ASSIGNMENT. Count up the lines below in which the string "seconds" appears. The reply should be that number alone.

== Segment start ==

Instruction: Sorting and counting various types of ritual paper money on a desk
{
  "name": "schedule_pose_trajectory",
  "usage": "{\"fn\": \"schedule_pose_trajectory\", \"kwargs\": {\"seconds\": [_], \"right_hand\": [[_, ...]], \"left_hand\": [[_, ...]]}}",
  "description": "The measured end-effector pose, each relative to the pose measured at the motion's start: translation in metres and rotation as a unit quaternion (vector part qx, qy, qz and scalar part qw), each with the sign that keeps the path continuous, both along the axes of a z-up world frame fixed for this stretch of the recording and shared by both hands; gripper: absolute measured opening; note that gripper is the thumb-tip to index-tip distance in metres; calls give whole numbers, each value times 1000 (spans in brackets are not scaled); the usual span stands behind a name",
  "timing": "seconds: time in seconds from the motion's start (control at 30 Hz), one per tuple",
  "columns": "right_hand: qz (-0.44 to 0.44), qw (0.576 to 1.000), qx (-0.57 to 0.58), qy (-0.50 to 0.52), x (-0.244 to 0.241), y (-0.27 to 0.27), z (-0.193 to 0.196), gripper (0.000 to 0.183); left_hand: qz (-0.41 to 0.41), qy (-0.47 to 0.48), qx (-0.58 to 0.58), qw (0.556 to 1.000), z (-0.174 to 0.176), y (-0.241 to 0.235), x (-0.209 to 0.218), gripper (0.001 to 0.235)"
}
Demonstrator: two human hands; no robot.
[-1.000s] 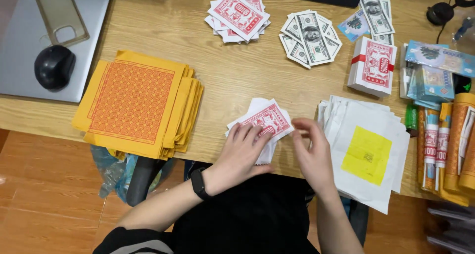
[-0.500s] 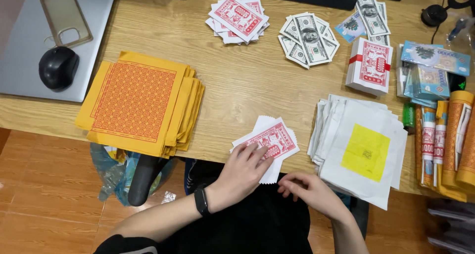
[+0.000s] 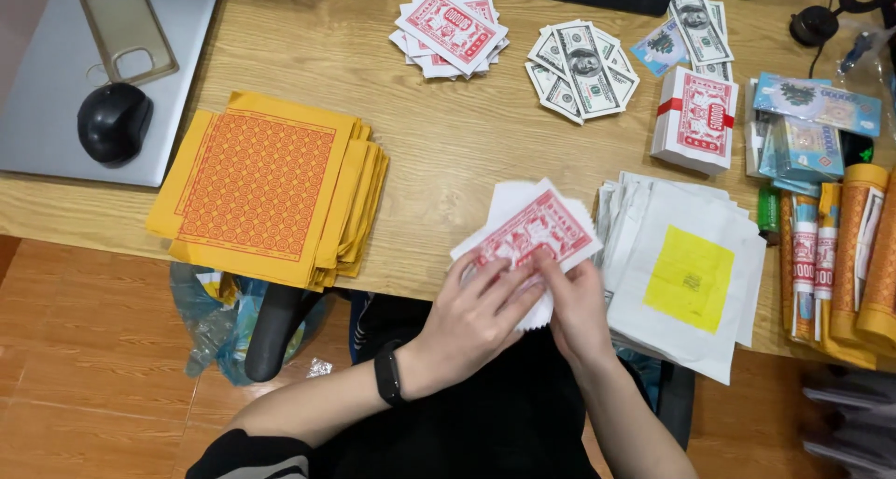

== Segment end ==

RESPONSE FOR THIS EXERCISE. 2